Générations Futures a donc souligné l’importance de ces 2 approches (usage essentiel et approche générique de gestion des risques) qui sont fondée sur une restriction des substances en fonction de leur danger et non pas en fonction des résultats de l’évaluation des risques. En effet, l’accumulation des preuves montrant une contamination généralisée des populations et de l’environnement, démontre depuis longtemps que l’approche par évaluation des risques, aussi appelée approche du « safe use » prônée par l’industrie, et encore largement utilisée, n’est pas efficace pour limiter les expositions.
« A l’issue de cette consultation, la Commission va réaliser une grande étude d’impact dont les résultats sont attendus en septembre.

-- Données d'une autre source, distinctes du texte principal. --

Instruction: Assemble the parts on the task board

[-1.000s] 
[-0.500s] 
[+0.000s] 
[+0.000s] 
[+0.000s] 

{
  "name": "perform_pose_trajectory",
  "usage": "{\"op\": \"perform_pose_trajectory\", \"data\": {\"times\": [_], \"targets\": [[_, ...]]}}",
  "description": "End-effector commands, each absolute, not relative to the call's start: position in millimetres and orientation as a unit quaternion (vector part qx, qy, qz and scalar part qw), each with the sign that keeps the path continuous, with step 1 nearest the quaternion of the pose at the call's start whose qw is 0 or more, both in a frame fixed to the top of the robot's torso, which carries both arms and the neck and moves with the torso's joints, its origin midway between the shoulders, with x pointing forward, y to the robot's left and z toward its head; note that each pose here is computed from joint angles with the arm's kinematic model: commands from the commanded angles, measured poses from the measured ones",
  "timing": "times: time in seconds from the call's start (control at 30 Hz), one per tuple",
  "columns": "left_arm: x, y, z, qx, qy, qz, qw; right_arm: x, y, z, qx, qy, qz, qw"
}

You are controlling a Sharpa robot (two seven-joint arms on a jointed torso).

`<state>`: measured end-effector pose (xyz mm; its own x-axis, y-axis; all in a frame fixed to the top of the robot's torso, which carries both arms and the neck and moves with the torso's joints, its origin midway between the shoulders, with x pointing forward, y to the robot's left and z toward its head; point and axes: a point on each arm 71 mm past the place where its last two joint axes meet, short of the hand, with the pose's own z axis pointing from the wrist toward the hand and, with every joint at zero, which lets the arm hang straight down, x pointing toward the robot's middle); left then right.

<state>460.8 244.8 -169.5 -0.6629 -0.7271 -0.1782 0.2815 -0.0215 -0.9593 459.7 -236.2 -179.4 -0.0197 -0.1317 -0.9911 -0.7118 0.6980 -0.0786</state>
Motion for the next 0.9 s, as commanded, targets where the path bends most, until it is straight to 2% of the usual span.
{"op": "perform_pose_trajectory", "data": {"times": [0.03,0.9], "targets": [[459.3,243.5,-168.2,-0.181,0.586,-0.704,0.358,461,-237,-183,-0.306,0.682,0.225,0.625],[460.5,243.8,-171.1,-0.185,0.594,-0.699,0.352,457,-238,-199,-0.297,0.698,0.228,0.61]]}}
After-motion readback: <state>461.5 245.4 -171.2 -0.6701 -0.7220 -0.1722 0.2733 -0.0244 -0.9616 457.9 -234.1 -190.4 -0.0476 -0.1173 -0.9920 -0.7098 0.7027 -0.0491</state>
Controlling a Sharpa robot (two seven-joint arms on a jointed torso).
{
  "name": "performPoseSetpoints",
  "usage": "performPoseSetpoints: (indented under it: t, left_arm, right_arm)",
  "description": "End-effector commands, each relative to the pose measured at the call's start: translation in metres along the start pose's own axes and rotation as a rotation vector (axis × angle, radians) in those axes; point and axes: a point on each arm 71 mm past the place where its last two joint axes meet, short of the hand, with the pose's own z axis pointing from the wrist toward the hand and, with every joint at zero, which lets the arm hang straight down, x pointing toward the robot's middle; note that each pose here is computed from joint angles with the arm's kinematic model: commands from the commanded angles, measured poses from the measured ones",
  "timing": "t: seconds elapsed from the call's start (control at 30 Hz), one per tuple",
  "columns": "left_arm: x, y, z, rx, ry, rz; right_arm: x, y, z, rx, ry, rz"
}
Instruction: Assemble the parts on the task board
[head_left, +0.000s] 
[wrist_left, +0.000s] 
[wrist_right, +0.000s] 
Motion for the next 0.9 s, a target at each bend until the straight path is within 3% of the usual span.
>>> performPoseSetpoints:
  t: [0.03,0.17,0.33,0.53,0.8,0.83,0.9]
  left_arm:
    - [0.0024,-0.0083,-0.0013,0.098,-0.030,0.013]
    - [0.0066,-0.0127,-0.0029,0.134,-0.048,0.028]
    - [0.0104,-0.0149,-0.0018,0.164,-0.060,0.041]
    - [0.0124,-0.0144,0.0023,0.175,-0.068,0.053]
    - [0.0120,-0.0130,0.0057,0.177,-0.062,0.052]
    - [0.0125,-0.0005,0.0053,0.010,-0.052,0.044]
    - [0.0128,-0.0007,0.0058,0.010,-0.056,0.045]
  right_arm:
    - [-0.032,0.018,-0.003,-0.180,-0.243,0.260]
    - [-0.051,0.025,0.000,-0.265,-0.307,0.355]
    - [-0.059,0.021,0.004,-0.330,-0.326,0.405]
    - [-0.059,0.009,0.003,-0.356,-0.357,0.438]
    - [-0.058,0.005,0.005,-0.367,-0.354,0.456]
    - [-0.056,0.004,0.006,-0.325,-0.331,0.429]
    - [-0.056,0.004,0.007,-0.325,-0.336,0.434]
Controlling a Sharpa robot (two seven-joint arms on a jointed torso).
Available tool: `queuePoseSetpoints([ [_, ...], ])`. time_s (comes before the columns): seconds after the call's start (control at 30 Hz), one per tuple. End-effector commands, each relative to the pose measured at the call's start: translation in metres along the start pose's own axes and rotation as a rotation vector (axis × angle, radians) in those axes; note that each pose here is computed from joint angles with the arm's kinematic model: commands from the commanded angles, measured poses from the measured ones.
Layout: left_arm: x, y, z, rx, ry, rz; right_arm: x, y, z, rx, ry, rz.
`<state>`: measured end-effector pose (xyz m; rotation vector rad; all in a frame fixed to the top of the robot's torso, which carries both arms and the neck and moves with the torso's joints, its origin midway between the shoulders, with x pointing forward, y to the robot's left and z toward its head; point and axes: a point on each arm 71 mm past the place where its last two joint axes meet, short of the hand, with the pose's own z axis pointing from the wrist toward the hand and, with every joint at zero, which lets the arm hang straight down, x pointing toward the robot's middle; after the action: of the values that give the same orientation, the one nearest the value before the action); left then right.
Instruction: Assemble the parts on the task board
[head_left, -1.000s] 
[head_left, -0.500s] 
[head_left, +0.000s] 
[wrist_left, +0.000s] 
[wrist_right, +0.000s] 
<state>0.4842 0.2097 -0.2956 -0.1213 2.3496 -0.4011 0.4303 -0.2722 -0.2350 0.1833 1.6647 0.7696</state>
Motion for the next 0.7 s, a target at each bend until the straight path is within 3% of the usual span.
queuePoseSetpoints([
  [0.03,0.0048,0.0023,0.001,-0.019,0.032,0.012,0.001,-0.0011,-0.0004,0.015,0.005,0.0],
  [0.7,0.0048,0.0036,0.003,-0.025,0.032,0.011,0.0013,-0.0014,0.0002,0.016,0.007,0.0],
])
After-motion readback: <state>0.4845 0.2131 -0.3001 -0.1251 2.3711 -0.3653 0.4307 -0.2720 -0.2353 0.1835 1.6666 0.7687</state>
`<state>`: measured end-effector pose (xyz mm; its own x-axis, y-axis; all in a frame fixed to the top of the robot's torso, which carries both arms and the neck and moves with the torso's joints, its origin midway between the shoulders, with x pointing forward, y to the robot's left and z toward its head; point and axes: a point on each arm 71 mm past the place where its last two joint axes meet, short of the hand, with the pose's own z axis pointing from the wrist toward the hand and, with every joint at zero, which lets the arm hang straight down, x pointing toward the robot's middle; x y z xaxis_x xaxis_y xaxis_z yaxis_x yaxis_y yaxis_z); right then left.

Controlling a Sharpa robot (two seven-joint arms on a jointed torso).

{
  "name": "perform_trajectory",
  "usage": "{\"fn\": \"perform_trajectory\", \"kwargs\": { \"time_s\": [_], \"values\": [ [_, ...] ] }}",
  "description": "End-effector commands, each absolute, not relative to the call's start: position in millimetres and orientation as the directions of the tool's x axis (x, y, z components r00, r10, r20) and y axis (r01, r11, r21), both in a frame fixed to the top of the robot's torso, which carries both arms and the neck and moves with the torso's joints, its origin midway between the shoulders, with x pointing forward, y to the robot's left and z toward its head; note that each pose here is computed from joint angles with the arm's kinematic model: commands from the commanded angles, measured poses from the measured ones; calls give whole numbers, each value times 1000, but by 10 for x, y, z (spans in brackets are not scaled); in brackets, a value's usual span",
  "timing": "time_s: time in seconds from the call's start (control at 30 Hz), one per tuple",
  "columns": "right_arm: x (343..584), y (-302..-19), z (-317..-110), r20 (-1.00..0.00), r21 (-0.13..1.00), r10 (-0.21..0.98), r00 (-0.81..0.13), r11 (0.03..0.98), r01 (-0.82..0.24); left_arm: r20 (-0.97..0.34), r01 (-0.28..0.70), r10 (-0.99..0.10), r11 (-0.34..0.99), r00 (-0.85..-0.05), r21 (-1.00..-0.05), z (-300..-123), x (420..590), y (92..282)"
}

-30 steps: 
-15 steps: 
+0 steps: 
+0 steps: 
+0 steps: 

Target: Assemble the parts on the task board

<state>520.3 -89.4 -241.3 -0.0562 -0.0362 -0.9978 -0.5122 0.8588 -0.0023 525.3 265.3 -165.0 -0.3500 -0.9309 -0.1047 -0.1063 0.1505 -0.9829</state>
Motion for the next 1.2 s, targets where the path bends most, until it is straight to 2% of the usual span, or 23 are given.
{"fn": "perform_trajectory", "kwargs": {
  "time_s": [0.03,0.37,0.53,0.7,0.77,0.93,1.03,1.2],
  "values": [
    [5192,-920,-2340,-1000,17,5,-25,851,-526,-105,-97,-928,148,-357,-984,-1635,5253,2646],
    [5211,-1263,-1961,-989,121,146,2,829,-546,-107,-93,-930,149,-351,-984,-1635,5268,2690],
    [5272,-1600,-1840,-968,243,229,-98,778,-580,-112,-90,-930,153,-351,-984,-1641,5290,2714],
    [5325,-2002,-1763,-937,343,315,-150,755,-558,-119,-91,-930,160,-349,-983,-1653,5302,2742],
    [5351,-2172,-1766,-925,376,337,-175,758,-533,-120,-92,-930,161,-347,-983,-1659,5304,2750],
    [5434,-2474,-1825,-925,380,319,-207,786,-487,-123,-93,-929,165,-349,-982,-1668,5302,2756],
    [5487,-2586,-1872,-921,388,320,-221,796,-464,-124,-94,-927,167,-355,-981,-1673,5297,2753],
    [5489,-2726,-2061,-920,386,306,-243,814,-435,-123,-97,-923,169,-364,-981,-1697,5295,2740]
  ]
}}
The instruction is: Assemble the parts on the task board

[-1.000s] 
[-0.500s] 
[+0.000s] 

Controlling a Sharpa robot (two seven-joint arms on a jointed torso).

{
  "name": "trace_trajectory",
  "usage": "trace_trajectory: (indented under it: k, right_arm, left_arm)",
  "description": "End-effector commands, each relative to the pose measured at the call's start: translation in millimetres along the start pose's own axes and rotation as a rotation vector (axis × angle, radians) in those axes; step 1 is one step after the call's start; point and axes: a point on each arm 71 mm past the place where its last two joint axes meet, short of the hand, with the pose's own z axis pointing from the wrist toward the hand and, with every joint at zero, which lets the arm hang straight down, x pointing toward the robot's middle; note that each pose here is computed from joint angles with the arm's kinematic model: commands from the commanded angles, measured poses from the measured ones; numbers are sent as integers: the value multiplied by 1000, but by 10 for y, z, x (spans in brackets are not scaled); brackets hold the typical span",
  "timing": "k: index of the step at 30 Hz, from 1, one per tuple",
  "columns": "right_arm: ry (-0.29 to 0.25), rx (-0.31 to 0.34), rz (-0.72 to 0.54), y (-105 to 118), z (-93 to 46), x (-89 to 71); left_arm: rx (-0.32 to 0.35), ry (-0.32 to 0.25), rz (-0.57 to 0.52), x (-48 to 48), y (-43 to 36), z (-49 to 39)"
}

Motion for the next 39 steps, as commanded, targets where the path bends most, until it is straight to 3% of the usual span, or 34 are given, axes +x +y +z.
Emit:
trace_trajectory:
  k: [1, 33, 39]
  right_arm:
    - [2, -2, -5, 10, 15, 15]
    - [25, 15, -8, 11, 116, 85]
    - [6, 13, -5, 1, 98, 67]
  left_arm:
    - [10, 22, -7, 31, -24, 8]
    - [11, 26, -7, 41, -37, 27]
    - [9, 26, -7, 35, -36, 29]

Une proposition de texte sera ensuite rendue publique en décembre 2022. Nous continuerons donc de suivre de près les discussions, notamment sur la notion d’usage essentiel, afin de s’assurer que les objectifs de protection de la santé et de l’environnement fixés dans la Stratégie européenne sur les produits chimiques soient bien maintenus » déclare Pauline Cervan, chargée de mission réglementaire au sein de Générations Futures.